Why Montana shouldn’t hurry to hunt its recovering grizzlies

What’s the hurry? That’s how mistakes get made.

by Rick Bass/High Country News | AUGUST 10, 2017

There are maybe a thousand reasons to urge restraint on the part of the state of Montana — that it not rush into allowing trophy hunting of Yellowstone grizzly bears.

The first is prudence, to avoid the risk of an economic boycott of the kind that Alaska experienced when it proposed wolf hunting back in the early ’90s. Science, too, should be an element in this discussion, despite the false testimony in the state Legislature that Montana’s grizzly populations are freely exchanging genes. This is simply not true; Montana’s three grizzly populations are more isolated than ever, not less.

A grizzly bear in Yellowstone National Park that could be hunted if it wanders outside the park boundaries. Courtesy of Yellowstone National Park

 

When the Yellowstone grizzly population is truly recovered, a key sign will be that more bears leave Yellowstone and travel successfully across their former range to breed with other populations. That is not happening now — not in Yellowstone, not in the Northern Continental Divide Ecosystem, and certainly not in the Yaak Valley. There, the Forest Service has declared its intent to execute another kind of “taking” by giving passive authorization to trail building on public land. Trails mapped and co-opted by a thru-trail hiking association, the Pacific Northwest Trail Association, will send thousands of thru-hikers into the heart of designated endangered Yaak grizzly habitat.

Another reason why Montana shouldn’t leap into killing grizzlies is that the planning for hunting the bears has not been deliberate or thorough. You might almost say that the state’s wildlife agency is behaving in a half-cocked manner. What will become of wounded bears that go back into the park? What will Montana deer and elk hunters do if they come upon wounded bears in our woods? No one knows.

Multi-state management of Yellowstone grizzly habitat that encompasses millions of acres is the definition of balkanization, especially after the tribes and many federal biologists are cut out of the discussion. Montana doesn’t need to be a leader in this kind of fragmented management, which exudes more of the scent of politics than science or emergency management measures.

What’s the rush? This is how mistakes get made. For instance, many of the proposed hunting districts west of Yellowstone are in the very corridors grizzlies would be using to accomplish one of the goals of their not-yet-achieved recovery — expansion into other ecosystems, such as the Bitterroots.

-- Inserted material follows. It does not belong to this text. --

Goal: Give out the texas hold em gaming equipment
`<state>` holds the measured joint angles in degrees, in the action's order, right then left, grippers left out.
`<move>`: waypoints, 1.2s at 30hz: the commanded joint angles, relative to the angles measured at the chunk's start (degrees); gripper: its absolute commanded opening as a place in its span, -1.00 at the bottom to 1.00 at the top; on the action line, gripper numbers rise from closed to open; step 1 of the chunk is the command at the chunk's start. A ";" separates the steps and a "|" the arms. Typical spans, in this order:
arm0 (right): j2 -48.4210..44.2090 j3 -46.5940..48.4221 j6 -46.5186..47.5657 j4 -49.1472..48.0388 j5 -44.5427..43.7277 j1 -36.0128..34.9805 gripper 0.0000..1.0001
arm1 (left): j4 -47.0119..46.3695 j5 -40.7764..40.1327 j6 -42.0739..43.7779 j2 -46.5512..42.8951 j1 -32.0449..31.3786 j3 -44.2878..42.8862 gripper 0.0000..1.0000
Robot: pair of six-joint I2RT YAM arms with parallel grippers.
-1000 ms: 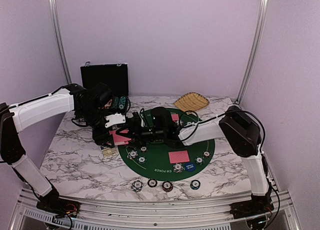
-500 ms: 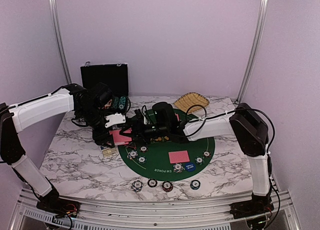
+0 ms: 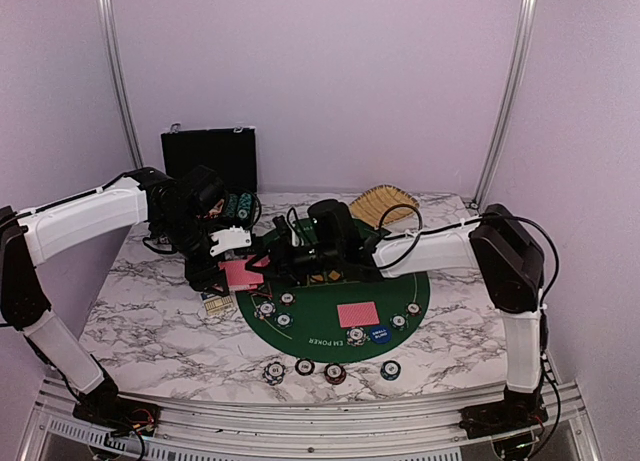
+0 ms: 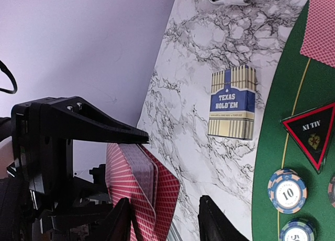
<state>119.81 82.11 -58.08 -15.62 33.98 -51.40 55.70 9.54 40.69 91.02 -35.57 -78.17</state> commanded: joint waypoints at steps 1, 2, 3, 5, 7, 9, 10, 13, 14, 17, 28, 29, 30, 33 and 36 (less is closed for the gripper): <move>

But perhaps the clearest reason not to rush into a trophy season may be the most bureaucratic: No one knows if Interior Secretary Ryan Zinke’s order to delist the grizzly will hold up in court. Some scientists have compelling scientific data — not just math and numbers, but true science — showing the scale and dynamics of a population in peril. Age demographics of the Yellowstone population, distribution by age and sex, isolation from all other populations, and the collapse of the whitebark pine are all very real parts of this science, weakening dramatically the one-dimensional — though easily digestible — snapshot-in-time numbers.

Modeling by David Mattson, former member of the Interagency Grizzly Bear Committee and former biologist for the U.S. Fish and Wildlife Service, shows that a grizzly trophy hunt would result in adult male grizzlies becoming extinct in the Yellowstone ecosystem outside park boundaries within eight years.

Another issue is global warming, which has not been scientifically factored into the delisting and hunting proposal, but is instead being brushed entirely aside as a non-issue. This would not be surprising in a Donald Trump administration, but Montana is its own place, independent and, many of us like to think, fairly wise. Implicit in the decision by the U.S. Fish and Wildlife Service to drop grizzlies from the endangered species list is the assertion that global warming isn’t really happening, and that even if it is, it’s not a bad thing.

Regardless of where one stands on the issue of trophy-hunting Yellowstone’s grizzlies, I’d like to know how it helps bears, or for that matter Montanans, to open a hunting season we know full well is quite likely going to trigger an injunction from environmental groups, possibly culminating in a legal reversal. It seems like a lot of unnecessary effort and energy and stress.

For now, the state of Montana should do the prudent thing, and abide. We don’t have to be in a rush to be the first to be wrong, certainly not with so vital and integral an ecological driver as the grizzly. The rush to get a hunting season out this year is unseemly. If this were a less politicized animal, one wonders whether a more involved discussion and examination would take place.

These are hard times. Leadership with dignity and caution is greatly desired in this matter, as is the wisdom of the courts. Much has been said on both sides of the issue, but nothing has been decided yet. In the meantime, the rush to a trophy grizzly hunt makes no sense.

Rick Bass is a contributor to Writers on the Range, the opinion service of High Country News. He is a writer and board member of the Yaak Valley Forest Council.